**HOW TO COMPLETE THIS TASK**
Taking each line of the records in turn, count those containing "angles" and report only the number.

**MATERIAL SHOWN**
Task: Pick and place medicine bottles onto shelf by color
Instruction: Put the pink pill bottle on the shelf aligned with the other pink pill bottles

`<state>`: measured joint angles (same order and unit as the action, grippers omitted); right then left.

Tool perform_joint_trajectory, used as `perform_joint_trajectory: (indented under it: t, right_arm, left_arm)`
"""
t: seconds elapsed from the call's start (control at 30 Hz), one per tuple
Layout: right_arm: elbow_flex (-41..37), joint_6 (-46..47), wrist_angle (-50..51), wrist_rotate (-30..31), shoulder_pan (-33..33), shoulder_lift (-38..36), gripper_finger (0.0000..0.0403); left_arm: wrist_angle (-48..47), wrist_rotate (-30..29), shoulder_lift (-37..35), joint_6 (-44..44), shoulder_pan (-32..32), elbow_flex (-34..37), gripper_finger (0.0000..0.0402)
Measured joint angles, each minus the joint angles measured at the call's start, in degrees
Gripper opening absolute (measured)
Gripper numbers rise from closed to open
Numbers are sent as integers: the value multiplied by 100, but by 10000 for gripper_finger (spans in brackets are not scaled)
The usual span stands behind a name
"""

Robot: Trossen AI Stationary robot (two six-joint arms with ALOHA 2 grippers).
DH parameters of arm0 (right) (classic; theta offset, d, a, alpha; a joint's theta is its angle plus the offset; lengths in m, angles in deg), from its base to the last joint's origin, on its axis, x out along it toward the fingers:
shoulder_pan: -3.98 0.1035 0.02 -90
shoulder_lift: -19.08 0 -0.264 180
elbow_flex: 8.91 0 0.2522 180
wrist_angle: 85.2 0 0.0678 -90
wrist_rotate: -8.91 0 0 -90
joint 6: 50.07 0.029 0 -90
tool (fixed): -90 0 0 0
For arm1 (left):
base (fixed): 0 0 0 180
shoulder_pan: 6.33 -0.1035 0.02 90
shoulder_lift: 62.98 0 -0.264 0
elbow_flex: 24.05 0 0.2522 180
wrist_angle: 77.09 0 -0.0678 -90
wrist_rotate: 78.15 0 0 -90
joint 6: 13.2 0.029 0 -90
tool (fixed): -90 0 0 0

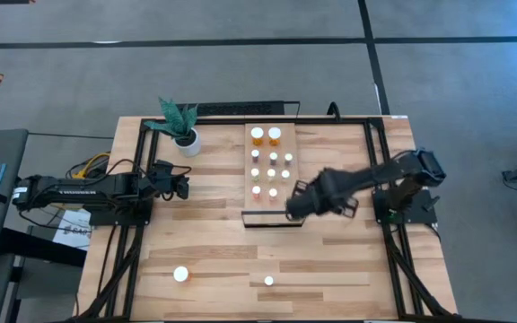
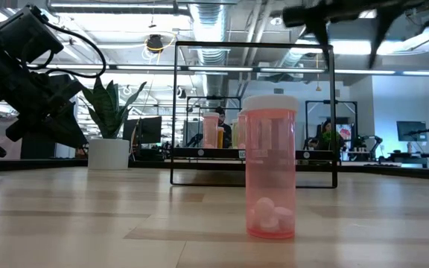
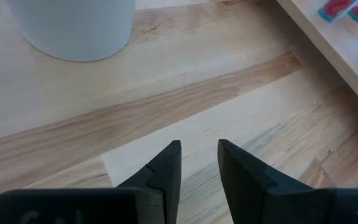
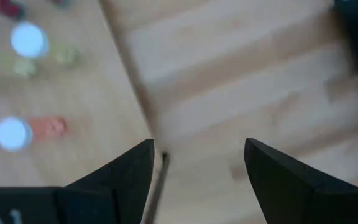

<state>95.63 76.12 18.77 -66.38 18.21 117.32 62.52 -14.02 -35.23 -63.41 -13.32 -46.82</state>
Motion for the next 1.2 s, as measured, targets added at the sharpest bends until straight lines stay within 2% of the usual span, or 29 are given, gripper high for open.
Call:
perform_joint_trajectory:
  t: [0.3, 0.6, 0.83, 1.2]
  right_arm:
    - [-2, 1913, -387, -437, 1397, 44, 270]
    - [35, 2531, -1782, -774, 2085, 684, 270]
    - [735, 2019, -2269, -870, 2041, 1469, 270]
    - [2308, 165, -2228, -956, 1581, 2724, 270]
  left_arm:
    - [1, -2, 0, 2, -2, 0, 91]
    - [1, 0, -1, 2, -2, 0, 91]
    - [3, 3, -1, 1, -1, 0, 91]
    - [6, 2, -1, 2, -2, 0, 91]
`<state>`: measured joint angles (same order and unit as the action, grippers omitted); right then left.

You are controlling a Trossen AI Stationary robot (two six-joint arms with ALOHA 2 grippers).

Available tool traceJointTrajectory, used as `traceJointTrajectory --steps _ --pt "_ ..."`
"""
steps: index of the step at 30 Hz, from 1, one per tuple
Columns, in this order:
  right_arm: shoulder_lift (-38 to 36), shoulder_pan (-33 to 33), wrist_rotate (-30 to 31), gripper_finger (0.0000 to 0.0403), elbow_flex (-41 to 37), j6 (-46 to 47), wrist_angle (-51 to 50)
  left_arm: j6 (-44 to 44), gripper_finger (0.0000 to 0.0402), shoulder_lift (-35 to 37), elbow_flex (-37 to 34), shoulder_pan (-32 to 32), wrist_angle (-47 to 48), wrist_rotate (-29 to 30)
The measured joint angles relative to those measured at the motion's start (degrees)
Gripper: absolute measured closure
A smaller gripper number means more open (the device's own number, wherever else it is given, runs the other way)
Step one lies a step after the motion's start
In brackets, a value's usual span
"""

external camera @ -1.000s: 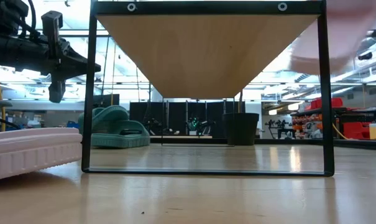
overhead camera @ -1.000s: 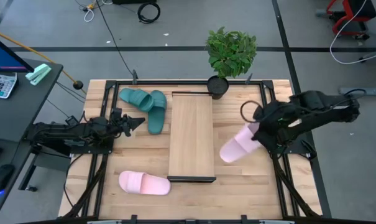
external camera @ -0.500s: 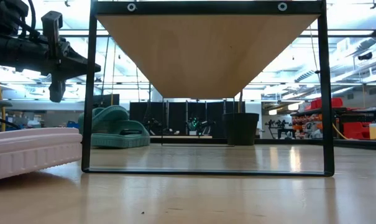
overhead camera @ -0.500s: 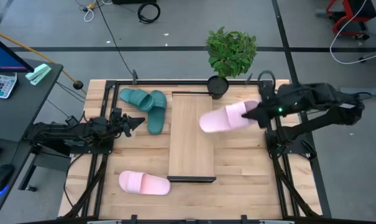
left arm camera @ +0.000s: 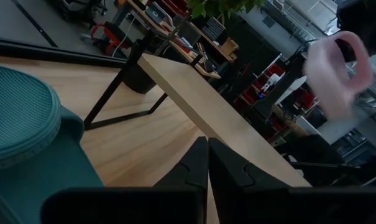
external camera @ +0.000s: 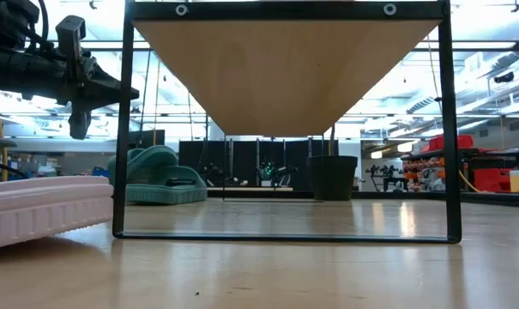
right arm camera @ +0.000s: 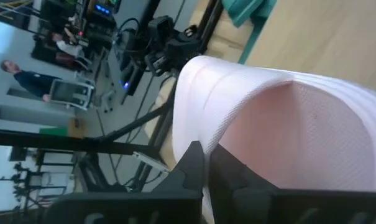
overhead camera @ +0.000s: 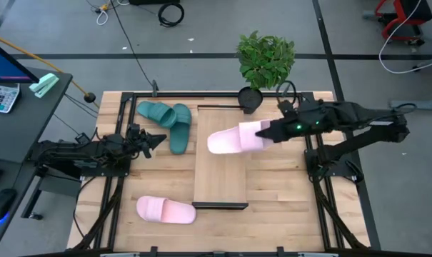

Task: Pick and place slides into the shelf
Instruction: Put the right pink slide on the shelf

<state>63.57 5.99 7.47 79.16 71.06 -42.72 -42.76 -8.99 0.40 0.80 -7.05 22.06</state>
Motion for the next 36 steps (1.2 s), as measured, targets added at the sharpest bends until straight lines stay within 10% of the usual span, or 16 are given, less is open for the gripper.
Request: traceJointTrajectory --steps 15,36 --pt "9.25 17.59 19.25 0.0396 -0.12 14.84 0.85 3.35 0.0381 0.0 0.0 0.0 0.0 0.0" --pt "16.55 26.17 26.29 0.0396 -1.55 27.78 10.87 4.0 0.0384 0.0 0.0 -0.02 -0.02 -0.02"
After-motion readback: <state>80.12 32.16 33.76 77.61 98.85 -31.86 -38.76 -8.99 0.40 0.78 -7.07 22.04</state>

**TASK ANSWER**
5